Assignment: Up to and including the line that contains "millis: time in", write out each line of the material from its first line, exactly.

Recorded data:
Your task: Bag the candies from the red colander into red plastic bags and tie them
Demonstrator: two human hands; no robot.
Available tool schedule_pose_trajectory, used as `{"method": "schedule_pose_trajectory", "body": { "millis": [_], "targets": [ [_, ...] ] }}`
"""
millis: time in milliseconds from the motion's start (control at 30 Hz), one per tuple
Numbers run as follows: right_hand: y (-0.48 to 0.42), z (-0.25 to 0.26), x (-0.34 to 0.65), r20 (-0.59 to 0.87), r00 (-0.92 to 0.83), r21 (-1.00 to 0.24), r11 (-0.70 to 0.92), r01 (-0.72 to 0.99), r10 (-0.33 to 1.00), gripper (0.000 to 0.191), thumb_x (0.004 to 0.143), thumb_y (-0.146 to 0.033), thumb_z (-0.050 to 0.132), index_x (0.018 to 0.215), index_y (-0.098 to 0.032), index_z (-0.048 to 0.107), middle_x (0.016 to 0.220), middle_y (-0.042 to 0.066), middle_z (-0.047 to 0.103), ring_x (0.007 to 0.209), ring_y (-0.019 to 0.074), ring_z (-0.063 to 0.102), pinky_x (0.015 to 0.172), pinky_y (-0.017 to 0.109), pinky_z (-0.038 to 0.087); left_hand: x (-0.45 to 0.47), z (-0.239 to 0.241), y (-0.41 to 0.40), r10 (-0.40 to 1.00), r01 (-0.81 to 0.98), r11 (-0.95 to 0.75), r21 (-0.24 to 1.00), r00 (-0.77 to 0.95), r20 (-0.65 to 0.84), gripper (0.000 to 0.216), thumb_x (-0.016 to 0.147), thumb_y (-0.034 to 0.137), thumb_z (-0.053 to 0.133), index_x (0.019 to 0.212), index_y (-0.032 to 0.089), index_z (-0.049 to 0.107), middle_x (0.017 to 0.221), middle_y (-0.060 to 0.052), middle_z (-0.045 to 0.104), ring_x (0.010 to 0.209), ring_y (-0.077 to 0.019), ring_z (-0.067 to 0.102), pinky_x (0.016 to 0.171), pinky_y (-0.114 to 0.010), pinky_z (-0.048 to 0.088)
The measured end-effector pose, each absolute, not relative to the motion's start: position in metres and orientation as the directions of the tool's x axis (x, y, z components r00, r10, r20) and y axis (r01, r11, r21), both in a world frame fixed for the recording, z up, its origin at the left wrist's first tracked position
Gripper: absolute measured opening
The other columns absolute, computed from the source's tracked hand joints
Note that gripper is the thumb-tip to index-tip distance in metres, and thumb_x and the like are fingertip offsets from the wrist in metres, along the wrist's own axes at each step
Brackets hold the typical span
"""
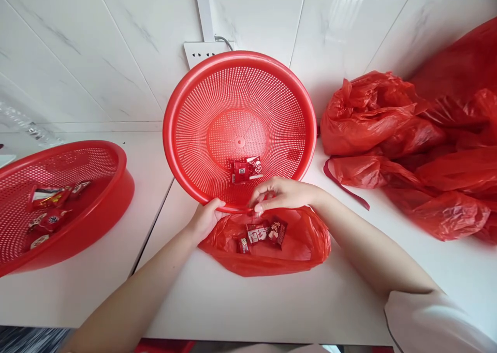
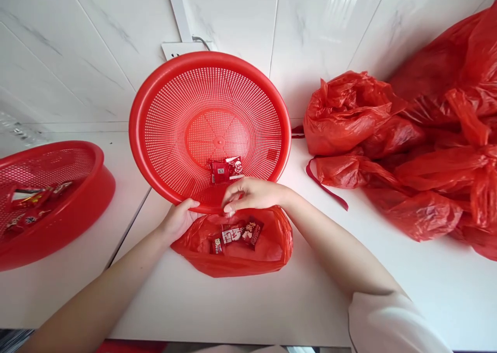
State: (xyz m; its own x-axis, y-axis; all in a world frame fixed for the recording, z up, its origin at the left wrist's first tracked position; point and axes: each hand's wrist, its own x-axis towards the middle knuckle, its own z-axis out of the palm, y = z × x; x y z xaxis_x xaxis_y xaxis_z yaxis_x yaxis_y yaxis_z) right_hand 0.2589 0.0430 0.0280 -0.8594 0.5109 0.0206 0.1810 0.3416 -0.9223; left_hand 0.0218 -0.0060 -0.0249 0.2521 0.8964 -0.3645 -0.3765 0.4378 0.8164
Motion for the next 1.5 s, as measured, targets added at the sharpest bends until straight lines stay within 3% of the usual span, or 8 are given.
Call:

Exercise result:
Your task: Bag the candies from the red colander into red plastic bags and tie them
Demonstrator: two human hands; no robot.
Available tool schedule_pose_trajectory, used as `{"method": "schedule_pose_trajectory", "body": { "millis": [_], "targets": [ [_, ...] ] }}`
"""
millis: time in milliseconds from the motion's start (control at 30 Hz), one per tuple

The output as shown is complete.